Lanzo asked Gilmore if she had told Smith that she had tied the boy up, and she denied it. She said one time she tied a piece of a bed sheet to her leg and to the boy’s leg. She said she told him that way if he tried to leave, “I’m going with you,” adding that she was “in trouble now” and was ordered to pay a fine because of him.

She said the night she tied them together, he did not “have the urge to leave.”

As to allegations that she zip-tied the boy, part of the kidnapping allegations, she said, “I’ve never restrained (the boy). I talk to him. I’m a talker. Do I take things away from him? Yes.” She mentioned things like taking his tablet computer as examples of her style of punishment.

When Lanzo mentioned photos taken by law enforcement of her home that purportedly showed poor living conditions, she explained that as being part of her interest in making crafts and doing landscaping. “I’m not a hoarder,” she said. “I have inventory. I have tools. There is stuff in totes, in boxes.”

She said officers had seen items in her house that were eventually going to be used to remodel her kitchen, including a microwave, dishwasher and stove.

When Lanzo asked where the boy slept, she said it was on a couch because he had broken three beds from jumping on them. She said it is not true that the boy slept in the basement. She also never tied the boy to a post in the basement, she said.
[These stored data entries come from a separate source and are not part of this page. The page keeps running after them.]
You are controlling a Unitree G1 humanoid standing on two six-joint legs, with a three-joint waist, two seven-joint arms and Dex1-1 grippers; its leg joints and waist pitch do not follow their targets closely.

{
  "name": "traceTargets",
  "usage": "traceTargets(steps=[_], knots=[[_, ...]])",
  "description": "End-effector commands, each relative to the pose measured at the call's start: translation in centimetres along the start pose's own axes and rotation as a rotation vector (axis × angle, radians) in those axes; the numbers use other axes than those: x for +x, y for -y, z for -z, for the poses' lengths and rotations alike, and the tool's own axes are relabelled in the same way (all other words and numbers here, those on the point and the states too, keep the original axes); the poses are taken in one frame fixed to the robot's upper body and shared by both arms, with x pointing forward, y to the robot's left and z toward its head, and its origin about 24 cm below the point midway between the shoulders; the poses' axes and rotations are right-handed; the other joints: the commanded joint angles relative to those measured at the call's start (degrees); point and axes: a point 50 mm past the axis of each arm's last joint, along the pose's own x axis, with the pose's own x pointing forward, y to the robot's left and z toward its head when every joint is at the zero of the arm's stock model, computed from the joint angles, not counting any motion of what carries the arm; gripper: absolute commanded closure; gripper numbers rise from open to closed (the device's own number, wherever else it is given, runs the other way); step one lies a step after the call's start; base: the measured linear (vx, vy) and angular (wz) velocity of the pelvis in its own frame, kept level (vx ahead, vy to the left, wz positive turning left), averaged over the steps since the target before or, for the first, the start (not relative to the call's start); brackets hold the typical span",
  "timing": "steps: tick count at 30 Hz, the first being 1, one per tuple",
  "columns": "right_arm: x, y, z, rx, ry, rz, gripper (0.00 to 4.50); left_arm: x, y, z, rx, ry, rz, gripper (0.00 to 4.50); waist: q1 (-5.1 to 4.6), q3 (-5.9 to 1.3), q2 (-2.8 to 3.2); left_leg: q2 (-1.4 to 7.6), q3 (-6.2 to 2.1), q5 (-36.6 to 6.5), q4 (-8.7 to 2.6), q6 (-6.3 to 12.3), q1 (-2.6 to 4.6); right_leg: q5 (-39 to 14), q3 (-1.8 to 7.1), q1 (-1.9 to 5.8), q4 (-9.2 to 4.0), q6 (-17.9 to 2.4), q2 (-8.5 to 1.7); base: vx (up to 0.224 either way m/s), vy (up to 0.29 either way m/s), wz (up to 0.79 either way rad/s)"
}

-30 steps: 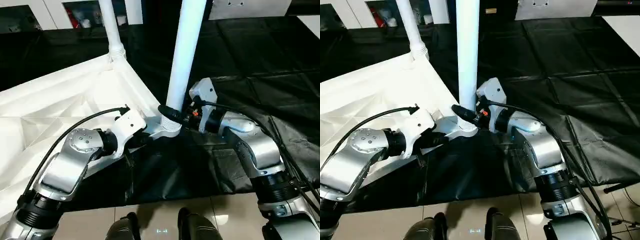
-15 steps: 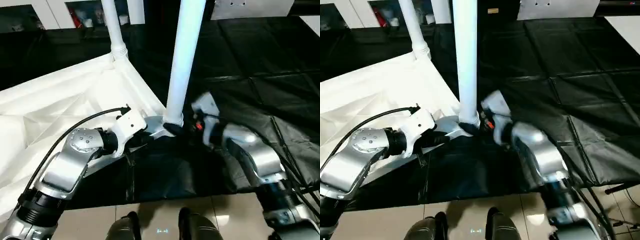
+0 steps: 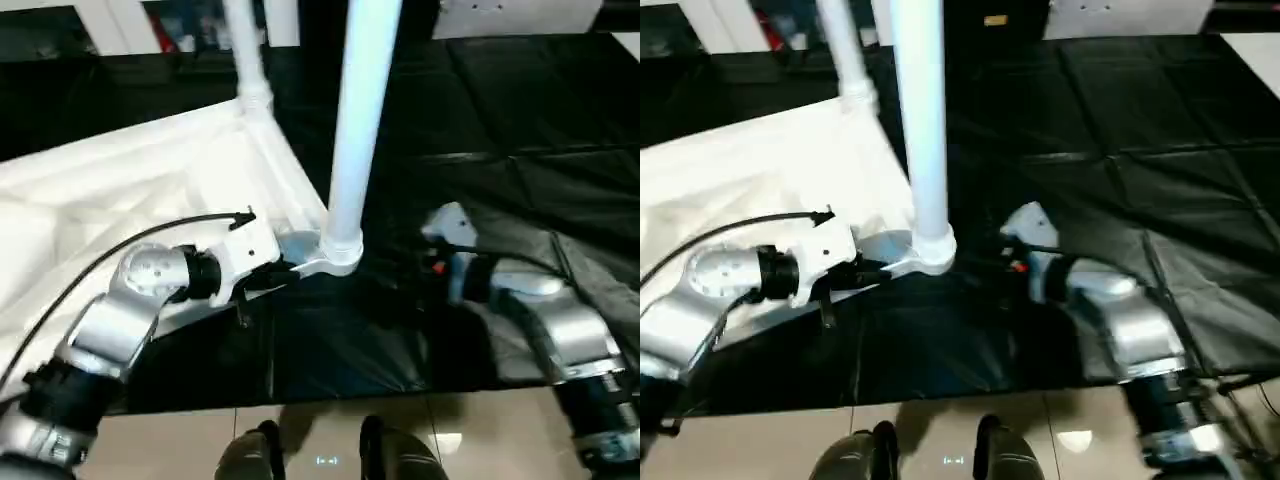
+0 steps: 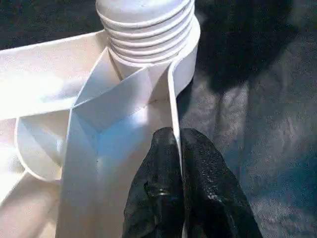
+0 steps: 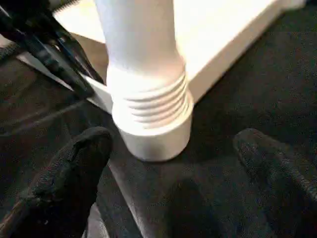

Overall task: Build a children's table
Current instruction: Rotate leg to tighten

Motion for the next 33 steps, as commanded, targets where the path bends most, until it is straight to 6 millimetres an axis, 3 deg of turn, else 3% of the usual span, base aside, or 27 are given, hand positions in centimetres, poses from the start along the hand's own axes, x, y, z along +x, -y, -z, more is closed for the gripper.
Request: traceTargets(steps=[1, 7, 13, 19, 27, 33], knots=[[0.0, -0.4, -0.8, -0.042, 0.024, -0.057, 0.02, 0.5, 0.8, 0.2, 0.042, -0.011, 0.104, 4.5, 0.07, -4.31, 0.07, 3.77, -1.23, -8.13, -2.77, 7.53, 1.19, -11.65, 3.37, 3.84, -2.95, -13.57, -5.11, 0.0, 0.0, 0.0], [0.4, -0.5, -1.2, -0.129, 0.007, -0.114, 0.02, 0.8, 1.0, -0.1, 0.094, -0.006, 0.197, 4.5, 0.86, -4.58, 0.07, 3.98, -1.16, -7.79, -2.65, 7.09, 1.34, -11.17, 3.43, 3.69, -2.7, -14.26, -5.21, 0.0, 0.0, 0.0], [1.1, -0.9, -1.1, -0.154, -0.005, -0.2, 0.02, 1.5, 1.1, -0.7, 0.14, 0.024, 0.279, 4.5, 1.23, -4.49, -0.11, 3.97, -1.16, -9.7, -2.66, 6.25, 1.3, -14.5, 3.51, 3.71, -2.86, -13.88, -5.38, 0.0, 0.0, 0.0], [1.5, -0.9, -1.2, -0.164, 0.001, -0.226, 0.56, 1.9, 1.2, -0.9, 0.155, 0.034, 0.301, 4.5, 1.38, -4.59, -0.25, 3.96, -1.25, -10.65, -2.56, 5.42, 1.23, -17.84, 3.55, 3.65, -3.0, -12.82, -5.5, 0.0, 0.0, 0.0], [1.8, -1.2, -1.3, -0.172, 0.016, -0.257, 1.36, 1.9, 1.2, -0.8, 0.165, 0.027, 0.313, 4.5, 1.55, -5.13, -0.28, 3.92, -1.19, -8.25, -2.26, 6.65, 1.04, -13.66, 3.49, 3.84, -2.48, -13.88, -5.37, 0.0, 0.0, 0.0], [1.8, -1.3, -1.0, -0.17, 0.011, -0.274, 1.73, 1.9, 1.1, -0.6, 0.16, 0.022, 0.305, 4.5, 1.71, -5.08, -0.28, 3.82, -1.17, -8.42, -2.23, 6.63, 1.03, -14.74, 3.43, 3.87, -2.59, -13.56, -5.34, 0.0, 0.0, 0.0]])
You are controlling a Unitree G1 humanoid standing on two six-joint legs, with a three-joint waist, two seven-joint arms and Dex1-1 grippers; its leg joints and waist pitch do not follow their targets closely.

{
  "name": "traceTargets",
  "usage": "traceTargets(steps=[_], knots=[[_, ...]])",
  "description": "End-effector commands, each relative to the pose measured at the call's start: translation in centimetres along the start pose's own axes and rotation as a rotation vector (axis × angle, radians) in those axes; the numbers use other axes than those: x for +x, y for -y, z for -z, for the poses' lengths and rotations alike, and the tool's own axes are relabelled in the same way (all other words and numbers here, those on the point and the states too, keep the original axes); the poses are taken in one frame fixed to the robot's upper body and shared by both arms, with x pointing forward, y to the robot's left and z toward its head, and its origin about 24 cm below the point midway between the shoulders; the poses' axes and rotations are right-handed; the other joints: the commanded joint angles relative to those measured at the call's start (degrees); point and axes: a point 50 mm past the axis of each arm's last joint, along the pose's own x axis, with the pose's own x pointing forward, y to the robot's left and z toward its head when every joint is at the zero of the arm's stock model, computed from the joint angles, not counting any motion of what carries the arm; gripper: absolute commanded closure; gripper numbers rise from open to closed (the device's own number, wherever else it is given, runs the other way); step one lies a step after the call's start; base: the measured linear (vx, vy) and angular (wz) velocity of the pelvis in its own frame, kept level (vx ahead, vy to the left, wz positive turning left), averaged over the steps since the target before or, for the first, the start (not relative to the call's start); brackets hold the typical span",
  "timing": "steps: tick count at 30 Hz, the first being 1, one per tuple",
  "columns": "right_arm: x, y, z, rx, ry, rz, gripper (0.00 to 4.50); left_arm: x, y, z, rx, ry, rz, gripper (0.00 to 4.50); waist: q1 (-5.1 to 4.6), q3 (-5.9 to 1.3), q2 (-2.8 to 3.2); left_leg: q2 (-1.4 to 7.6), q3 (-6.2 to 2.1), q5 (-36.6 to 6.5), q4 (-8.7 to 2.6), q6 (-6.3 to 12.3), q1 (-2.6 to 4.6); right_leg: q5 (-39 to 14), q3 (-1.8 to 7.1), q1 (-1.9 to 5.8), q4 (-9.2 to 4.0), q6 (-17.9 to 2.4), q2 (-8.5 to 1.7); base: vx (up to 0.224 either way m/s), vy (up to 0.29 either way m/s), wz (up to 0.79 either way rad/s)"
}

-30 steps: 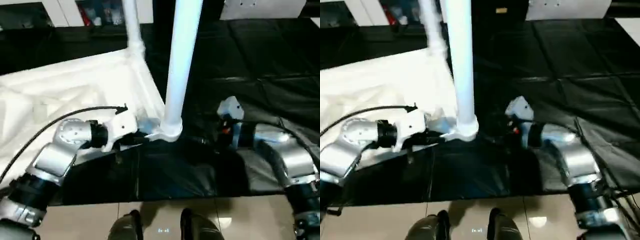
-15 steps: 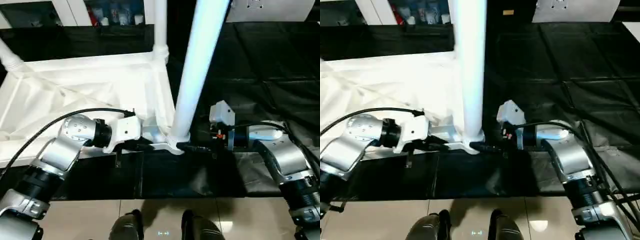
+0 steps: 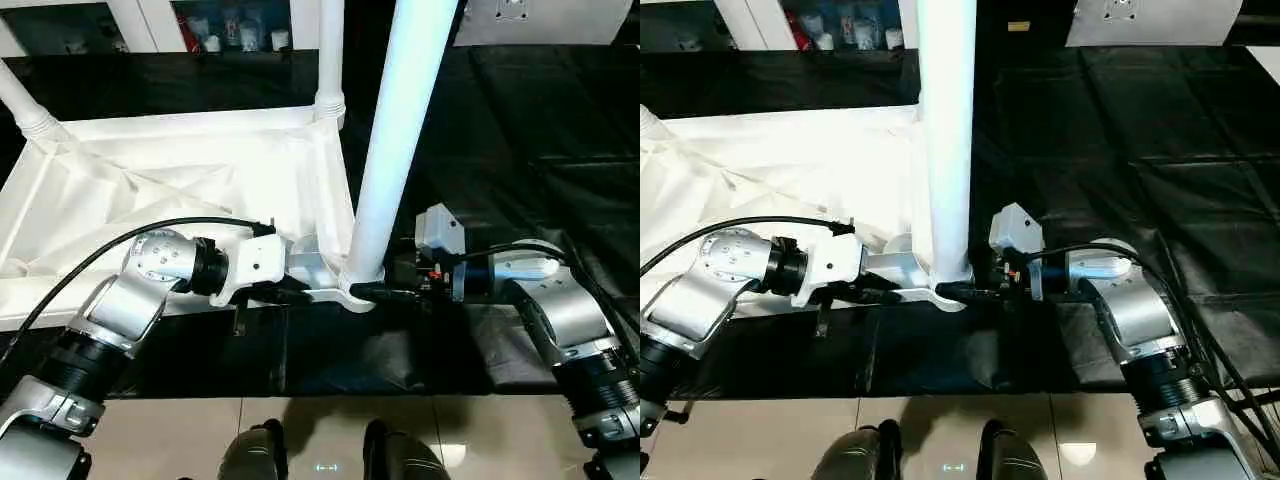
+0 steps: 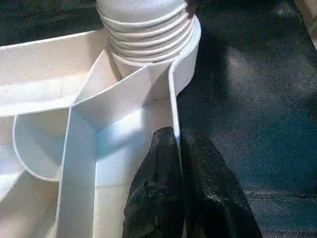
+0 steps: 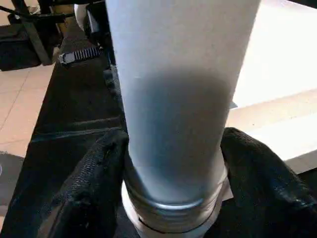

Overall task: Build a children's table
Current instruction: Rotate leg to tighten

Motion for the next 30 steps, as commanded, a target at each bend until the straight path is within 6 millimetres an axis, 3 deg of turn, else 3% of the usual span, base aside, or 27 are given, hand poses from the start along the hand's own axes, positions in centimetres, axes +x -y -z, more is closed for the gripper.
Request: traceTargets(steps=[1, 9, 12, 13, 14, 15, 17, 19, 20, 21, 22, 24, 25, 26, 30], knots=[[0.3, -0.1, -0.1, -0.01, -0.002, -0.023, 1.79, 0.9, 0.7, -0.1, 0.034, -0.009, 0.083, 4.5, -0.23, -5.05, -0.29, 3.84, -1.23, -8.71, -3.09, 6.49, 1.1, -15.25, 3.39, 3.89, -3.37, -13.37, -5.14, 0.0, 0.0, 0.0], [0.5, -0.7, 0.8, 0.055, -0.018, -0.003, 1.91, 0.9, 0.3, -0.2, -0.013, 0.016, 0.03, 4.5, -0.23, -4.88, -0.35, 3.88, -1.21, -8.72, -3.15, 6.34, 1.19, -15.19, 3.46, 3.82, -3.38, -13.28, -5.08, 0.0, 0.0, 0.0], [0.7, -0.9, 1.1, 0.107, -0.011, 0.026, 1.91, 1.0, 0.1, -0.3, -0.031, 0.027, 0.01, 4.5, -0.16, -4.72, -0.35, 3.81, -1.33, -10.48, -3.26, 5.71, 1.21, -18.92, 3.36, 3.83, -3.78, -12.55, -5.27, 0.0, 0.0, 0.0], [1.7, -1.1, 1.9, 0.214, 0.005, 0.162, 1.91, 1.1, -1.1, -1.0, -0.122, 0.07, -0.12, 4.5, -0.34, -4.17, -0.09, 3.86, -1.23, -11.22, -3.46, 5.16, 1.26, -20.58, 3.49, 3.47, -4.12, -12.06, -5.19, 0.0, 0.0, 0.0], [1.7, -1.1, 1.9, 0.214, 0.005, 0.162, 1.91, 1.1, -1.1, -1.0, -0.122, 0.07, -0.12, 4.5, -0.14, -4.1, 0.02, 3.94, -1.3, -11.7, -3.5, 4.67, 1.52, -21.76, 3.44, 3.2, -4.32, -11.76, -5.14, 0.0, 0.0, 0.0], [2.2, -1.2, 2.3, 0.255, 0.004, 0.227, 1.91, 1.2, -1.7, -1.4, -0.163, 0.088, -0.176, 4.5, -0.37, -4.18, -0.24, 3.76, -1.6, -13.11, -3.56, 3.72, 1.5, -24.25, 3.28, 3.5, -4.42, -11.28, -5.38, 0.0, 0.0, 0.0], [2.8, -1.2, 2.6, 0.291, 0.007, 0.288, 1.93, 1.4, -2.3, -1.8, -0.214, 0.107, -0.24, 4.5, -0.61, -4.04, -0.17, 3.71, -1.7, -14.03, -3.78, 2.75, 1.72, -26.07, 3.28, 3.22, -4.62, -10.17, -5.26, 0.0, 0.0, 0.0], [3.4, -1.2, 2.8, 0.322, 0.01, 0.342, 1.94, 1.7, -2.8, -2.3, -0.251, 0.128, -0.29, 4.5, -1.23, -3.87, -0.25, 3.48, -1.88, -15.27, -3.81, 1.95, 1.44, -28.3, 3.19, 3.34, -4.88, -9.39, -5.43, 0.0, 0.0, 0.0], [4.4, -0.8, 3.0, 0.383, 0.03, 0.438, 1.94, 2.4, -3.5, -3.2, -0.309, 0.154, -0.376, 4.5, -1.58, -3.85, -0.62, 3.37, -1.84, -14.79, -3.85, 2.08, 1.22, -28.63, 3.27, 3.53, -4.92, -8.67, -5.51, 0.0, 0.0, 0.0], [5.5, -0.3, 3.1, 0.454, 0.05, 0.554, 1.94, 3.4, -4.3, -4.2, -0.37, 0.179, -0.474, 4.5, -1.74, -3.75, -0.32, 3.49, -1.82, -14.77, -3.79, 1.98, 1.38, -28.54, 3.37, 3.16, -4.87, -9.08, -5.54, 0.0, 0.0, 0.0], [5.5, -0.3, 3.1, 0.454, 0.05, 0.554, 1.95, 3.4, -4.3, -4.2, -0.37, 0.179, -0.474, 4.5, -2.05, -3.86, -0.26, 3.36, -1.87, -15.34, -3.49, 1.67, 1.61, -29.25, 3.2, 2.9, -5.19, -9.43, -5.59, 0.0, 0.0, 0.0], [6.4, 0.3, 3.3, 0.5, 0.049, 0.659, 2.02, 4.2, -4.9, -5.0, -0.427, 0.191, -0.585, 4.5, -2.37, -4.05, -0.57, 3.07, -2.01, -12.63, -3.64, 2.3, 0.65, -26.57, 3.07, 3.69, -4.78, -8.8, -5.44, 0.0, 0.0, 0.0], [6.6, 0.4, 3.3, 0.509, 0.044, 0.687, 2.05, 4.4, -5.1, -5.2, -0.442, 0.191, -0.622, 4.5, -2.62, -4.01, -0.46, 3.14, -1.77, -12.54, -3.5, 2.9, 0.94, -25.16, 3.11, 3.27, -5.01, -9.07, -5.25, 0.0, 0.0, 0.0], [6.8, 0.8, 3.4, 0.535, 0.039, 0.749, 2.06, 5.0, -5.1, -5.8, -0.455, 0.191, -0.658, 4.5, -2.76, -4.2, -0.96, 3.07, -1.61, -12.13, -3.39, 3.2, 1.02, -24.35, 3.14, 3.33, -4.96, -9.3, -5.17, 0.0, 0.0, 0.0], [7.2, 1.3, 3.4, 0.559, 0.006, 0.852, 2.06, 6.0, -5.0, -7.0, -0.436, 0.176, -0.703, 4.5, -2.57, -4.61, -0.92, 2.85, -1.35, -7.46, -3.09, 5.87, 0.61, -17.05, 3.21, 3.7, -4.24, -10.45, -4.96, 0.0, 0.0, 0.0]])
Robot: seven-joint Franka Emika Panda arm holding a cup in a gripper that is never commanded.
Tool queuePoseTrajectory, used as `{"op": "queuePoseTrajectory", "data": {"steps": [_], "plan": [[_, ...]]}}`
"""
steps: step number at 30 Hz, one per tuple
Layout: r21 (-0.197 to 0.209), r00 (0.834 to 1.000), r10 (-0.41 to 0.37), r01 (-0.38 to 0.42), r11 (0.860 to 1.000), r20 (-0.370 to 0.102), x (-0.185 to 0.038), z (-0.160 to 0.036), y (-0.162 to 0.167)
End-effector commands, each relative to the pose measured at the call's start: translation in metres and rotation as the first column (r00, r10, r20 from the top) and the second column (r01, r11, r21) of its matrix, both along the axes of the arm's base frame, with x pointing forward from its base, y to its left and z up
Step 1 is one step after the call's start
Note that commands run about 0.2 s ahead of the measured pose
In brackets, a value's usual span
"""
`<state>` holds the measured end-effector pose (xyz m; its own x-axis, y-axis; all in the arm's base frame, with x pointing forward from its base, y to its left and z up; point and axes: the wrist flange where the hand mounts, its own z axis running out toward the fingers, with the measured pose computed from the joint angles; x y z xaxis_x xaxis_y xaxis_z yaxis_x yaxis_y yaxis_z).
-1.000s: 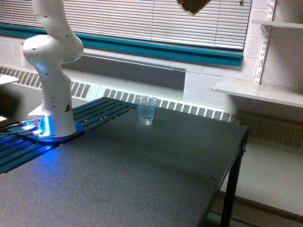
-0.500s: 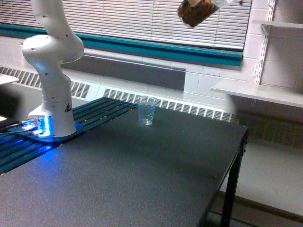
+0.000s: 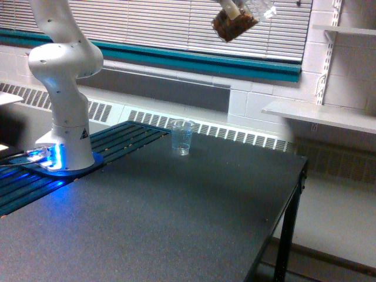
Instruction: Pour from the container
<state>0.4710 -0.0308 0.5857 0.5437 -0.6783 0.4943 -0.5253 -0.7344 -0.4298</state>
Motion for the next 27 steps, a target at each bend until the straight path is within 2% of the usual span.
{"op": "queuePoseTrajectory", "data": {"steps": [1, 12, 22, 25, 27], "plan": [[-0.028, 0.997, 0.074, -0.074, 0.997, 0.007, -0.029, -0.005, 0.042], [-0.048, 0.985, 0.169, -0.170, 0.984, -0.023, -0.090, -0.030, 0.112], [-0.058, 0.960, 0.271, -0.275, 0.960, -0.076, -0.157, -0.065, 0.170], [-0.062, 0.954, 0.290, -0.294, 0.954, -0.071, -0.176, -0.070, 0.185], [-0.049, 0.952, 0.302, -0.304, 0.951, -0.044, -0.188, -0.065, 0.193]]}}
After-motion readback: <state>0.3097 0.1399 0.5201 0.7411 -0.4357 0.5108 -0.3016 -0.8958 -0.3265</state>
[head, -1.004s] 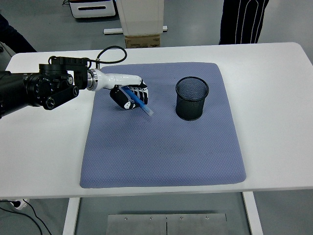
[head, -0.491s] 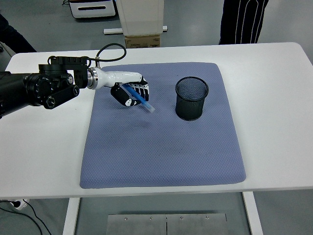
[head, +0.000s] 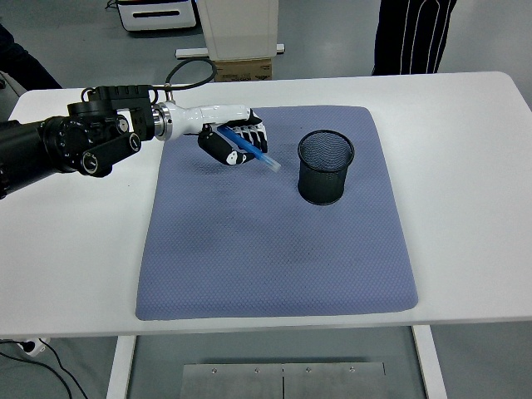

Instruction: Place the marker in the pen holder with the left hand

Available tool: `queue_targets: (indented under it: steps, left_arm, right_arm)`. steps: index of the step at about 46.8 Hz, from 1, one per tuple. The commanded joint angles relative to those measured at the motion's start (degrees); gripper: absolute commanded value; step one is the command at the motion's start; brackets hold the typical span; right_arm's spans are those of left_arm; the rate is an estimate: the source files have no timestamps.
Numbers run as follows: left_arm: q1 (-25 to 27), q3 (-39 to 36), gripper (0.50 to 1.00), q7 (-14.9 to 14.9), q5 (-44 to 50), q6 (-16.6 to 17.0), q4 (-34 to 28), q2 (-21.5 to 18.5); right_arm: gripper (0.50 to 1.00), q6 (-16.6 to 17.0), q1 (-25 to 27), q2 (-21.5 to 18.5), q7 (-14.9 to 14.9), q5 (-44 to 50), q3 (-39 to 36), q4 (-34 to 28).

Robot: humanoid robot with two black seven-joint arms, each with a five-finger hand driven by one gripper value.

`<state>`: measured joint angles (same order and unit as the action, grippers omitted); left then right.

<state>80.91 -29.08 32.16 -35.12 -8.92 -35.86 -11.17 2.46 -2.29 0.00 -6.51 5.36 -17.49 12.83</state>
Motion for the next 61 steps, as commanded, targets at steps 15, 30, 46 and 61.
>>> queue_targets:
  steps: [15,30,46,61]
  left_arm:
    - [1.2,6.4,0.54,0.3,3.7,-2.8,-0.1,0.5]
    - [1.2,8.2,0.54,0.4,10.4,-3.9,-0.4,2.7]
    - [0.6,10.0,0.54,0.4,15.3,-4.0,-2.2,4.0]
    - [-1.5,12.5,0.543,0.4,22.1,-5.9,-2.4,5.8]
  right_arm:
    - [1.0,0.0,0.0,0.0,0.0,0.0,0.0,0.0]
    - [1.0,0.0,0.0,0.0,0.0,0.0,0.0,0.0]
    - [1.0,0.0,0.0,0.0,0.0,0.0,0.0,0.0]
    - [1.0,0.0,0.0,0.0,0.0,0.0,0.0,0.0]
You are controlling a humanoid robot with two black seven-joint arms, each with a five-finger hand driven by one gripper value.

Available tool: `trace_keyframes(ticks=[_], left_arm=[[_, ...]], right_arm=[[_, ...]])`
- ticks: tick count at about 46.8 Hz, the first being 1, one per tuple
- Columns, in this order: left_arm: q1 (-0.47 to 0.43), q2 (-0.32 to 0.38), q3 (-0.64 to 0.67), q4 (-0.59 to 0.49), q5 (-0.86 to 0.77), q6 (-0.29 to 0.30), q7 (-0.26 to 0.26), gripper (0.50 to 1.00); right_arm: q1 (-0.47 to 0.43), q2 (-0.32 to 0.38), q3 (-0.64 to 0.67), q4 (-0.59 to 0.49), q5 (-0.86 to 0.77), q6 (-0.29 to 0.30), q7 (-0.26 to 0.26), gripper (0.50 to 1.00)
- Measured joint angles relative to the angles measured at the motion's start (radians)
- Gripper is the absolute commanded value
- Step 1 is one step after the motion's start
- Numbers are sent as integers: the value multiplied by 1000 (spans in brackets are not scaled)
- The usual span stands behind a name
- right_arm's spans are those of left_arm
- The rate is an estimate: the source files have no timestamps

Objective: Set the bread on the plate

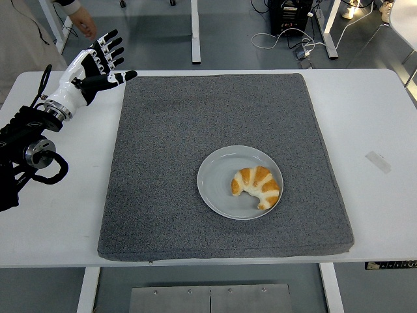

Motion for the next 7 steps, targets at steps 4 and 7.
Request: trace_keyframes(ticks=[4, 7], left_arm=[[3, 0, 1, 0, 1, 0, -2, 1000], [3, -1, 2, 0, 1, 0, -3, 1000]], right_arm=[[1, 0, 0, 0, 0, 0, 0, 1000], [1, 0, 0, 2, 0, 0, 0, 1000]])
She acknowledged that she is protective and does not let the boy watch television. “We watch certain things on the tablet” computer, she said.

She said she does not like public schools. The boy was reading at 9 months old and knows sign language and Spanish, she said, adding, “and he had playmates.”

Assistant Mahoning County Prosecutor Caitlyn Andrews said in opening statements in the trial that Gilmore would “zip tie” the boy, “And while he was tied up, she would hit him with these objects and she would abuse him.”

Lanzo said in opening statements that Gilmore is a “bit of a hoarder. There is nothing that is thrown away, really in the house. Stacie is saving it for repurposing, later use. She is a bit of a crafter. She makes artwork. She does nails, things of that nature.”

Logan, a retired former Trumbull County Common Pleas Court judge, is filling in for a Mahoning County Common Pleas Court judge this week.